#### Recorded data
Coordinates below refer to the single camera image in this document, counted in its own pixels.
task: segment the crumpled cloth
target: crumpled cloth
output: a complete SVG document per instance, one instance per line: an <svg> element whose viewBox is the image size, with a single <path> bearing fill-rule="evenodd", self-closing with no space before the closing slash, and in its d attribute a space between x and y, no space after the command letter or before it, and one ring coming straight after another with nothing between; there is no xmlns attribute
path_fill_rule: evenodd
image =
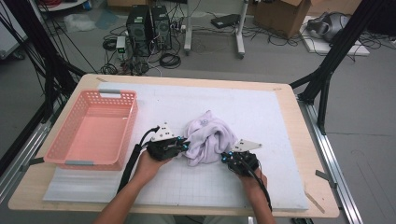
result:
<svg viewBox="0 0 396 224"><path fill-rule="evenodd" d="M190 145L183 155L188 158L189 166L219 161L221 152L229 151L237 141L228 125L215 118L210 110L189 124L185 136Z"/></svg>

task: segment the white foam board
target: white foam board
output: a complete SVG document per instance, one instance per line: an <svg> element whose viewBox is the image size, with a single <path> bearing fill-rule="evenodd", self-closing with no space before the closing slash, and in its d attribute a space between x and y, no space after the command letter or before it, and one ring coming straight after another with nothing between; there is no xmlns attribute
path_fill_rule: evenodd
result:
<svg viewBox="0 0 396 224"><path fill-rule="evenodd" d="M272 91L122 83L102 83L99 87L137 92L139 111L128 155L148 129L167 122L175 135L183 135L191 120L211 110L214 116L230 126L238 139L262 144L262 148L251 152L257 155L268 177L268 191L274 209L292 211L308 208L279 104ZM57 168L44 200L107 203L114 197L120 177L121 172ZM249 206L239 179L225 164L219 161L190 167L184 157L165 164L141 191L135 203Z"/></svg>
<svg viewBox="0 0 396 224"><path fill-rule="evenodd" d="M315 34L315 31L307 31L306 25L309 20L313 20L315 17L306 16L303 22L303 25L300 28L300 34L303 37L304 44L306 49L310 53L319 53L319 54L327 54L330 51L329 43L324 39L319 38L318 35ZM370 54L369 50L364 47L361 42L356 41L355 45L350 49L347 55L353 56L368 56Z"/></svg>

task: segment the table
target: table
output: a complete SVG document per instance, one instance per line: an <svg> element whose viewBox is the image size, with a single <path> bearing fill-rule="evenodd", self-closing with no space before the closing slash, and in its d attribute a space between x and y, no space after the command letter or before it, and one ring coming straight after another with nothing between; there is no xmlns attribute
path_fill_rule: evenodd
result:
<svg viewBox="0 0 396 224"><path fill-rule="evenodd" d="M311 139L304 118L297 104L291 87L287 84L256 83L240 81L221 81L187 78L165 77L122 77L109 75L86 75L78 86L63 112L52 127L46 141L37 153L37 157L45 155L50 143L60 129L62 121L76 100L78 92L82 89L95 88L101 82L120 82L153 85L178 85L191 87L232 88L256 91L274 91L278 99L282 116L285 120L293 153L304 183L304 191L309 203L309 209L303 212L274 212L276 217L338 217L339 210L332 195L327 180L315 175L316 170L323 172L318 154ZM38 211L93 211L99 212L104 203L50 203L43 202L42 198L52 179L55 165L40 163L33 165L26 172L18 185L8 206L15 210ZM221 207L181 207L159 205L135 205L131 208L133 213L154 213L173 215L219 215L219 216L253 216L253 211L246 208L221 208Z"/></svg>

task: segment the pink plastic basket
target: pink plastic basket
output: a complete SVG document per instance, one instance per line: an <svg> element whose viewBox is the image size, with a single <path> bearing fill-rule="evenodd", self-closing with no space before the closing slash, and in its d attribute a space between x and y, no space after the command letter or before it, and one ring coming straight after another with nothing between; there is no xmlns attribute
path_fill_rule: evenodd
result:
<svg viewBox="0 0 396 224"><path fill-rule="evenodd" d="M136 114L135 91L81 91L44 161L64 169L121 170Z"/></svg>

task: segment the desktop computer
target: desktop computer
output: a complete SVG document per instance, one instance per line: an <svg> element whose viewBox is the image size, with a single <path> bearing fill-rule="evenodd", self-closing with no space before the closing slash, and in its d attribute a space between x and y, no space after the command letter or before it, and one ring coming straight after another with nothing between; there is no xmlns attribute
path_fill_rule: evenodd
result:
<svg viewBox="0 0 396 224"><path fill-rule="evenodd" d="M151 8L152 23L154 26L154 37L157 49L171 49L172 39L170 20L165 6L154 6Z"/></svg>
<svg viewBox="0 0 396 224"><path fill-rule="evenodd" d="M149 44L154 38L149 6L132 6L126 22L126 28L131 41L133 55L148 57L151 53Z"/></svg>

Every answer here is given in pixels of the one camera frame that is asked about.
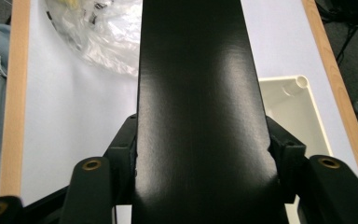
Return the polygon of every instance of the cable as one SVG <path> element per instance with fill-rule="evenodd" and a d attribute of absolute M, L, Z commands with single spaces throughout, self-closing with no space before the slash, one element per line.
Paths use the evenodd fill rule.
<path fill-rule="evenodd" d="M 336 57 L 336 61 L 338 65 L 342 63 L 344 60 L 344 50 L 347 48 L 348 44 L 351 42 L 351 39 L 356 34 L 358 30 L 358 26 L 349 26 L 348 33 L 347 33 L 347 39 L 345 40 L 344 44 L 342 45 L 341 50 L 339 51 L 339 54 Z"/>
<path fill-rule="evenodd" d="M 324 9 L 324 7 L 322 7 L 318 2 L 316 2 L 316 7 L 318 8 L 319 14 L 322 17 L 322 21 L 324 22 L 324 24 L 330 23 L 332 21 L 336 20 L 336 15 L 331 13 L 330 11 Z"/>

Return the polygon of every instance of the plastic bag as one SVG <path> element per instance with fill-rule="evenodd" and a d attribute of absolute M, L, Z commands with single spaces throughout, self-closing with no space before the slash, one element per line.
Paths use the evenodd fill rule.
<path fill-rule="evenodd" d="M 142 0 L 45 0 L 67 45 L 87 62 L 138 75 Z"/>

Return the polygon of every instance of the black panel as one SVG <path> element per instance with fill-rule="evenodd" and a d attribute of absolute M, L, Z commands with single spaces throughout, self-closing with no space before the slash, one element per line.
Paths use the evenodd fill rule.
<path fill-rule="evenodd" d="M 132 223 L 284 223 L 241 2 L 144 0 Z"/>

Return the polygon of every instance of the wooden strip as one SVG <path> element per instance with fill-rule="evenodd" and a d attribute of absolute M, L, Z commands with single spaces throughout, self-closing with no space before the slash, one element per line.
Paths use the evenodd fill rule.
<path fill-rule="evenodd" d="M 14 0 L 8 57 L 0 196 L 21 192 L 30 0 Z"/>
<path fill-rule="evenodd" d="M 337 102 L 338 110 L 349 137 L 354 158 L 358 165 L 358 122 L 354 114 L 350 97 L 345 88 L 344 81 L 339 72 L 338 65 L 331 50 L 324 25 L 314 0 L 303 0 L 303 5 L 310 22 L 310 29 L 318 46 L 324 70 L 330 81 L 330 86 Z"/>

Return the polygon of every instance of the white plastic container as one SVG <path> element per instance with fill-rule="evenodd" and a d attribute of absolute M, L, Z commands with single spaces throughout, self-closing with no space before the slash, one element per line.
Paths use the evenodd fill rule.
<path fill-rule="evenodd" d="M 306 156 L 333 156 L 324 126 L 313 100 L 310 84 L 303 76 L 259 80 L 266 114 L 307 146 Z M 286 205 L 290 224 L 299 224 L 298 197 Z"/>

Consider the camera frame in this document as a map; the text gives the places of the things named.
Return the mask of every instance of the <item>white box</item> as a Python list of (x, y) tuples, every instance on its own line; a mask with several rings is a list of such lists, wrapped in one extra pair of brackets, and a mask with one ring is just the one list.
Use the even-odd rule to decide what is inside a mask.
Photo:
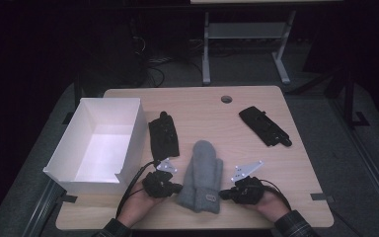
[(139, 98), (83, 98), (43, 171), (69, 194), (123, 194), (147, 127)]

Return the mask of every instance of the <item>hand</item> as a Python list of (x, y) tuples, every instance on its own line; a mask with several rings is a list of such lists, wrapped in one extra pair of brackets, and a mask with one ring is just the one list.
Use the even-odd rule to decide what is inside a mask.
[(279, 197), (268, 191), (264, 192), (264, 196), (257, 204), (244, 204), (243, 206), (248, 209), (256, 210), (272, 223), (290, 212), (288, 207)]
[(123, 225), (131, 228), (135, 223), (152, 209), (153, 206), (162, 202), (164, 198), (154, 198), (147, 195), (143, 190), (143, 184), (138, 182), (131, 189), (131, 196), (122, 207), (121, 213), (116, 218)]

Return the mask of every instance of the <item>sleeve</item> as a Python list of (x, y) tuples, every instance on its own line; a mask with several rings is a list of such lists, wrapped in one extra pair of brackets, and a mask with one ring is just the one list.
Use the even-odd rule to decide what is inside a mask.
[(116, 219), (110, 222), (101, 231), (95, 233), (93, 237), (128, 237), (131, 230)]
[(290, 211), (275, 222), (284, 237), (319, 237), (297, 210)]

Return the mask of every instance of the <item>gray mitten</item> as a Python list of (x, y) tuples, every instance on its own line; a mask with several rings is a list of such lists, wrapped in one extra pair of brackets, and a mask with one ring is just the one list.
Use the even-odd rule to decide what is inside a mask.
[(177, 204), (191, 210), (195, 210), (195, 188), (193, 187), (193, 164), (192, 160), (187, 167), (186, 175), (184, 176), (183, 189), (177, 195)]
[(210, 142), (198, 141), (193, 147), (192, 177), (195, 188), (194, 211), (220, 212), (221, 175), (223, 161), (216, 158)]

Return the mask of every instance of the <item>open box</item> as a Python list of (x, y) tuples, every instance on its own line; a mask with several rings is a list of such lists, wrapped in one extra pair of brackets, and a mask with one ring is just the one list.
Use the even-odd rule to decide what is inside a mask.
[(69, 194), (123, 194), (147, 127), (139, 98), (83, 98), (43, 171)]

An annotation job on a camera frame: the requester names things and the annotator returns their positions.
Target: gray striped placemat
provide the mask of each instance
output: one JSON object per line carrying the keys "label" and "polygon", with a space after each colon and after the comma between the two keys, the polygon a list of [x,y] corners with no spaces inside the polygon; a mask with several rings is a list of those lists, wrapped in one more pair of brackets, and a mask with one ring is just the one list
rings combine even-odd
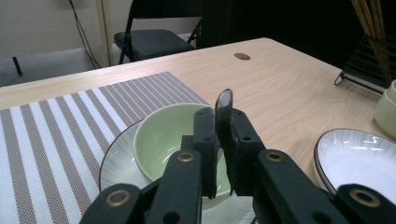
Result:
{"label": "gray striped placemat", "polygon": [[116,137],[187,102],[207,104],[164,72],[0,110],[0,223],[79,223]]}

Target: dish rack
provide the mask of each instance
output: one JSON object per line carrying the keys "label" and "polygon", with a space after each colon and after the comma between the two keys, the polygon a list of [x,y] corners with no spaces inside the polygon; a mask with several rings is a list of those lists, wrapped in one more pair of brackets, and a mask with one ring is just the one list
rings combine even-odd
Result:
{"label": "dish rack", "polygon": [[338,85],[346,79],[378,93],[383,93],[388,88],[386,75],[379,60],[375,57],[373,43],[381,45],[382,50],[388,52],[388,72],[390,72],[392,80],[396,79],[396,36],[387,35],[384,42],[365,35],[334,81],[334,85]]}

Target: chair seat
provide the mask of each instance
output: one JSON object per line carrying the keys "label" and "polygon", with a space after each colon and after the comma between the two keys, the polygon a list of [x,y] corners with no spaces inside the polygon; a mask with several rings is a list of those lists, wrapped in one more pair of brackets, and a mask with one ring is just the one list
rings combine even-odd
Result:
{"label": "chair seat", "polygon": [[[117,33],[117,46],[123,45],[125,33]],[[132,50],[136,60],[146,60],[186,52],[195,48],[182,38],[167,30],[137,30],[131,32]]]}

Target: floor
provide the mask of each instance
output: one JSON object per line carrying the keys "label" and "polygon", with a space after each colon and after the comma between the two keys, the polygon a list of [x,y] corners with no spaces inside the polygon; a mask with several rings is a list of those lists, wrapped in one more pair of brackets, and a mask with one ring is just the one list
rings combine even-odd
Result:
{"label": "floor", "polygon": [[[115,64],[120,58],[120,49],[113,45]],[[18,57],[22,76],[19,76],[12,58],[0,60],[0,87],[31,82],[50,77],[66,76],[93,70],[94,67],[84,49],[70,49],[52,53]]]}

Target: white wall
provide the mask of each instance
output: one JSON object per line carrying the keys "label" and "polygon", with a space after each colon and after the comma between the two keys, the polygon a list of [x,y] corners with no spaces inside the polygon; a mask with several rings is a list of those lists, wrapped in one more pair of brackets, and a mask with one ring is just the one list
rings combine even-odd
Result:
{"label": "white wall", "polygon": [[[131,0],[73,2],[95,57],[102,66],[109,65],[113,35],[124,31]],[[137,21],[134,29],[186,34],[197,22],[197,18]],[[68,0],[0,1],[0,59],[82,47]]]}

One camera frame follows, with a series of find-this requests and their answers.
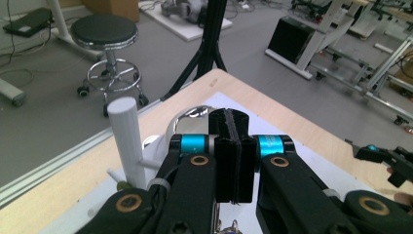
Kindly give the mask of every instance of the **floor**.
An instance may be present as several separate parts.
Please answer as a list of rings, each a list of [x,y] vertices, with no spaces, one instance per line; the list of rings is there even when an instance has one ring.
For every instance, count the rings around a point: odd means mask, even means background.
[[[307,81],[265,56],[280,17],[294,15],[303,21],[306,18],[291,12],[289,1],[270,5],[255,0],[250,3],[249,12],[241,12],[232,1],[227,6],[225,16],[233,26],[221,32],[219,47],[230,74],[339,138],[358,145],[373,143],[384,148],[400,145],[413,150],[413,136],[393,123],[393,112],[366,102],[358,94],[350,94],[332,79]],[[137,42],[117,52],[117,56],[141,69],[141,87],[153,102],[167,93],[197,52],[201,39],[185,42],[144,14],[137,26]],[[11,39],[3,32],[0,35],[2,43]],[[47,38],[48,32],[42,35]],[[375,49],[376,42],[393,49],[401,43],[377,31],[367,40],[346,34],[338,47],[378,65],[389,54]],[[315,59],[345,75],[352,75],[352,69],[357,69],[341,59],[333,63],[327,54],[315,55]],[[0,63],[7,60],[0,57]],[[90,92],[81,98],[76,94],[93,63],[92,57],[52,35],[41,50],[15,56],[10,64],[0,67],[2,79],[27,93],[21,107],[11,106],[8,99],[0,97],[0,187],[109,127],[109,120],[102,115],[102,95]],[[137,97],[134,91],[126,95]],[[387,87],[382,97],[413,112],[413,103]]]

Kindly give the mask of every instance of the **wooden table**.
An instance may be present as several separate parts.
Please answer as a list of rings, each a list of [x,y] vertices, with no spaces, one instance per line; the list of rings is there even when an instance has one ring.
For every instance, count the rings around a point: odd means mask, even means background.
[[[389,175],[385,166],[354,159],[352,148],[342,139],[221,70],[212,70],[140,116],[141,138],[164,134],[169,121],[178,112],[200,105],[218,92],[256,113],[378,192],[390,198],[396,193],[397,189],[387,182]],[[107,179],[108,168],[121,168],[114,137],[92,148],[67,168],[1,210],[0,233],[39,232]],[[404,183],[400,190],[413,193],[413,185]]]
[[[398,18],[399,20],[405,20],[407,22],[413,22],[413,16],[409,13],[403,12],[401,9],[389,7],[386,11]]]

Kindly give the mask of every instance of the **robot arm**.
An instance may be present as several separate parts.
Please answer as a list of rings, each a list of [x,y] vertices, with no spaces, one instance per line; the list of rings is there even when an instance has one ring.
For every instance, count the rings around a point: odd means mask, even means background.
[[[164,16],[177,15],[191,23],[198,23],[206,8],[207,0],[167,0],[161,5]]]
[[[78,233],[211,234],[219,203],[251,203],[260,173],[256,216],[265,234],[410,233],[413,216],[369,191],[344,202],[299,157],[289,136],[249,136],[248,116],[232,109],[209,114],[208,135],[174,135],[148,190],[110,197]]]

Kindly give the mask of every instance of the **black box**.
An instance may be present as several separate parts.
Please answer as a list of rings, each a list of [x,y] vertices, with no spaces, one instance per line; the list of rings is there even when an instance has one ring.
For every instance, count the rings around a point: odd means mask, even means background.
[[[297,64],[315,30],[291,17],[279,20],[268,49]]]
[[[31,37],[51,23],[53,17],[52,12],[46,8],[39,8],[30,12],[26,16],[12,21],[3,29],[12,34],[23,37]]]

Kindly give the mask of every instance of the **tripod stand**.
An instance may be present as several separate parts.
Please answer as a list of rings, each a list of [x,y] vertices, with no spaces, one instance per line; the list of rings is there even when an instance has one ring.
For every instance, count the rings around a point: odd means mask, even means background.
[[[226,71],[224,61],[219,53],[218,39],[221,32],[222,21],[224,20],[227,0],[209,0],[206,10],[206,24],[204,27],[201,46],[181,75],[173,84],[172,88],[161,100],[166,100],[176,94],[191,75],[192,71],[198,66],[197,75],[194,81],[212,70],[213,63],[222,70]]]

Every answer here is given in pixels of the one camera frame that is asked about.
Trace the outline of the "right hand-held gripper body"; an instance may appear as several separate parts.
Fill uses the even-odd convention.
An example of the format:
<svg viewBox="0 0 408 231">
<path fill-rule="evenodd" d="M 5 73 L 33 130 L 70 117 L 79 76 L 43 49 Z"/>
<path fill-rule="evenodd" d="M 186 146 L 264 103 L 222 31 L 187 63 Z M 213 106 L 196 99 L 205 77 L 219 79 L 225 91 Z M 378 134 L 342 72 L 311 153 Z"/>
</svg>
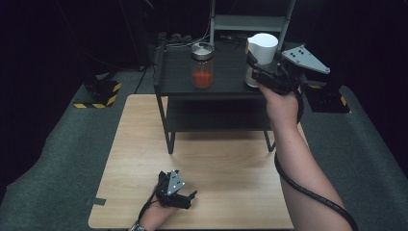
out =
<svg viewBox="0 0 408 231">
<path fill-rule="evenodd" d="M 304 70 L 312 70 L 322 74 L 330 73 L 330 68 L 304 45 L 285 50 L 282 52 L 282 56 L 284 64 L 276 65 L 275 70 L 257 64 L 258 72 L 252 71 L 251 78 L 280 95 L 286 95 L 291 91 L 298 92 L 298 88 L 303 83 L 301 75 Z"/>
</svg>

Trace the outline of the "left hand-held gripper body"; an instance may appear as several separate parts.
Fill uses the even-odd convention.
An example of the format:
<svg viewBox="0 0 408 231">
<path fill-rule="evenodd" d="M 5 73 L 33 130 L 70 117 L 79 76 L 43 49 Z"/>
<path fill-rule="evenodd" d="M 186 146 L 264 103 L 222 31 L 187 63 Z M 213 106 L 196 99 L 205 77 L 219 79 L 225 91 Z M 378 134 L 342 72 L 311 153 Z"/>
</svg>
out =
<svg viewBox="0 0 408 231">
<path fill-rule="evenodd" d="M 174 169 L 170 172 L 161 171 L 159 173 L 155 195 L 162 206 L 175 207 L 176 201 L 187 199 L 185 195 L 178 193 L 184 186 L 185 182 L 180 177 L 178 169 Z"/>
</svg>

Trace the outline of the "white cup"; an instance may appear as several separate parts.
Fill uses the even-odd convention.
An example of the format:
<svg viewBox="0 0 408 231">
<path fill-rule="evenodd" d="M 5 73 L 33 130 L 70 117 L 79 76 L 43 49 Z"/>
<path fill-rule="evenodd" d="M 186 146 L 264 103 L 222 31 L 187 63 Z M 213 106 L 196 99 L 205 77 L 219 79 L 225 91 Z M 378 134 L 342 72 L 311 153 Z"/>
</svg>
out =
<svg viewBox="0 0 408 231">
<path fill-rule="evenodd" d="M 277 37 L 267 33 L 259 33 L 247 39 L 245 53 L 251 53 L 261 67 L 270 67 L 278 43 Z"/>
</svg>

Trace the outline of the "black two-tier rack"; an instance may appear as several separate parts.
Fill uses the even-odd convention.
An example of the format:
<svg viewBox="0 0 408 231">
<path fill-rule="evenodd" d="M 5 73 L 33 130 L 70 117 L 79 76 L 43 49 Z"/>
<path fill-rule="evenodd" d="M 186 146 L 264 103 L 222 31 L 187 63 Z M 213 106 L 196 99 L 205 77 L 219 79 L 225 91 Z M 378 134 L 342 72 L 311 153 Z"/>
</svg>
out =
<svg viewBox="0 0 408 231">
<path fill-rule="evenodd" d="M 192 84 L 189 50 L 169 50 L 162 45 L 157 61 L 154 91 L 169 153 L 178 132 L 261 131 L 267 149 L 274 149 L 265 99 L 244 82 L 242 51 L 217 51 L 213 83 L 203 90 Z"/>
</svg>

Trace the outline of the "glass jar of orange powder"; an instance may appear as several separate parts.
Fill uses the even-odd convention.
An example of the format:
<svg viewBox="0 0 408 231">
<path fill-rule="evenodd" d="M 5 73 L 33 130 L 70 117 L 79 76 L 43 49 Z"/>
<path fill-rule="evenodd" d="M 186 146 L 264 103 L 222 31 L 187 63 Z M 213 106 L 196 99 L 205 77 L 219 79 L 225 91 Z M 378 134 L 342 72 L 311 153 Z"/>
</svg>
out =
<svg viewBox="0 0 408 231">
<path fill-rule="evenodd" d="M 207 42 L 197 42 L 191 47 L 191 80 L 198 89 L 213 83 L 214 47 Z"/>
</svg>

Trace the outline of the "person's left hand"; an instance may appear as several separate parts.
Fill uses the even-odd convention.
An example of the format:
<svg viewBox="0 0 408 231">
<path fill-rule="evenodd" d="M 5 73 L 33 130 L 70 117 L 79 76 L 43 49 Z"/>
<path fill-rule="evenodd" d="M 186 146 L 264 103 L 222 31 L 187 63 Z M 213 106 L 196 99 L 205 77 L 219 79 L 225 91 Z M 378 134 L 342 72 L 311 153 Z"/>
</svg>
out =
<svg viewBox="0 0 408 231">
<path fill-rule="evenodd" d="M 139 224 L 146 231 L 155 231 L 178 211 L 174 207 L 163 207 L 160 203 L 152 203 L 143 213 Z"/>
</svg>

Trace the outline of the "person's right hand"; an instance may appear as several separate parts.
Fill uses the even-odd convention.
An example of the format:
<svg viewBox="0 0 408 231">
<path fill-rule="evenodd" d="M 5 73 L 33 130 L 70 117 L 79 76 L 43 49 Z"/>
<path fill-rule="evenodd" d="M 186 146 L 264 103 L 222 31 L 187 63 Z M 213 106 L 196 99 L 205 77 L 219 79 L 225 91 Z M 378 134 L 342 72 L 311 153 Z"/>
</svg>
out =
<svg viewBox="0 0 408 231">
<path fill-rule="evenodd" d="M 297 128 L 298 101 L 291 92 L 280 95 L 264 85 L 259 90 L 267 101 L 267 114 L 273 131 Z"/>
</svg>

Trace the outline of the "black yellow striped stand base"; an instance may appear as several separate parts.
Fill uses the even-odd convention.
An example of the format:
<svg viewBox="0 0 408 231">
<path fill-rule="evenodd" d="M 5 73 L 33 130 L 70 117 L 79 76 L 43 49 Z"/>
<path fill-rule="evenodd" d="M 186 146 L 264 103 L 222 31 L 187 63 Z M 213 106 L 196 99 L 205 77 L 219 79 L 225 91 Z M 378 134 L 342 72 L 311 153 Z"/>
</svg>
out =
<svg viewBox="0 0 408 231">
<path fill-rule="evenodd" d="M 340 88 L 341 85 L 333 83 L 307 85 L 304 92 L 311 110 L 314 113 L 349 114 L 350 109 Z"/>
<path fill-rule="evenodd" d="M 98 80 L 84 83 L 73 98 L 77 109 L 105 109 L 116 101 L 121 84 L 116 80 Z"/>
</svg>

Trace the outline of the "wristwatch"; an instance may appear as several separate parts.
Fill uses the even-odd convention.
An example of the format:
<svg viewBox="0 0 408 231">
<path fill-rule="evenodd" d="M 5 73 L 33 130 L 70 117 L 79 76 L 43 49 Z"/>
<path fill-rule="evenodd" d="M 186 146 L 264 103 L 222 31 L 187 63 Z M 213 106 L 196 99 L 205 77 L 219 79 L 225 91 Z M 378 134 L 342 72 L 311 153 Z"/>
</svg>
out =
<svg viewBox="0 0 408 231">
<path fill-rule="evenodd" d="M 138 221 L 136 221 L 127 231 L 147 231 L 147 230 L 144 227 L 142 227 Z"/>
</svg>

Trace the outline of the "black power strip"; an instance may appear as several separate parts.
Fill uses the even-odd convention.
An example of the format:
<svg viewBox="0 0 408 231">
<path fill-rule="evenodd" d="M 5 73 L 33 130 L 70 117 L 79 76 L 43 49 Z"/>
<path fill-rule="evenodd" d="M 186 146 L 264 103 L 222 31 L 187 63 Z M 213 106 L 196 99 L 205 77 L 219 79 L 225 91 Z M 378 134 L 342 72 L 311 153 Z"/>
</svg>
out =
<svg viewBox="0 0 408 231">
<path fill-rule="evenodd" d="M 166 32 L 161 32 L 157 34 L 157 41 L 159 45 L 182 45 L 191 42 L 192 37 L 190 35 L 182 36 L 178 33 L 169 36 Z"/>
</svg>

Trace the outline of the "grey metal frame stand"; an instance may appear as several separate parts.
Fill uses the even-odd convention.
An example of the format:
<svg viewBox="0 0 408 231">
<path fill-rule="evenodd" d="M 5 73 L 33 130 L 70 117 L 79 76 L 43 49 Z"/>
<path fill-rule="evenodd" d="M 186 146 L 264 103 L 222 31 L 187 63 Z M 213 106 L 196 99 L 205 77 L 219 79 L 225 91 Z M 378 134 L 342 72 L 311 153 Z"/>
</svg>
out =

#### Problem to solve
Go from the first line of the data above to the line containing "target: table" and retype exactly those lines, both included, but none of the pictures.

#### Output of the exercise
Coordinates below refer to the single camera image in this document, counted in its own pixels.
task: segment the crumpled cloth
target: crumpled cloth
output: a complete SVG document per instance, one instance per line: an <svg> element whose viewBox is the image size, with a single <path> bearing fill-rule="evenodd", self-closing with no space before the closing slash, and in its d attribute a space between x and y, no space after the command letter or before it, and one ring coming straight after another with nothing between; there is no xmlns attribute
path_fill_rule: evenodd
image =
result:
<svg viewBox="0 0 396 224"><path fill-rule="evenodd" d="M190 145L183 155L188 158L189 166L219 161L221 152L229 151L237 141L228 125L215 118L210 110L189 124L185 136Z"/></svg>

task: segment the white foam board
target: white foam board
output: a complete SVG document per instance, one instance per line: an <svg> element whose viewBox is the image size, with a single <path> bearing fill-rule="evenodd", self-closing with no space before the closing slash, and in its d attribute a space between x and y, no space after the command letter or before it, and one ring coming straight after another with nothing between; there is no xmlns attribute
path_fill_rule: evenodd
result:
<svg viewBox="0 0 396 224"><path fill-rule="evenodd" d="M272 91L122 83L102 83L99 87L137 92L139 111L128 155L148 129L167 122L175 135L183 135L191 120L211 110L214 116L230 126L238 139L262 144L262 148L251 152L257 155L268 177L268 191L274 209L292 211L308 208L279 104ZM57 168L44 200L107 203L114 197L120 177L121 172ZM249 206L239 179L225 164L219 161L190 167L184 157L165 164L141 191L135 203Z"/></svg>
<svg viewBox="0 0 396 224"><path fill-rule="evenodd" d="M315 34L315 31L307 31L306 25L309 20L313 20L315 17L306 16L303 22L303 25L300 28L300 34L303 37L304 44L306 49L310 53L319 53L319 54L327 54L330 51L329 43L324 39L319 38L318 35ZM370 54L369 50L364 47L361 42L356 41L355 45L350 49L347 55L353 56L368 56Z"/></svg>

task: segment the table
target: table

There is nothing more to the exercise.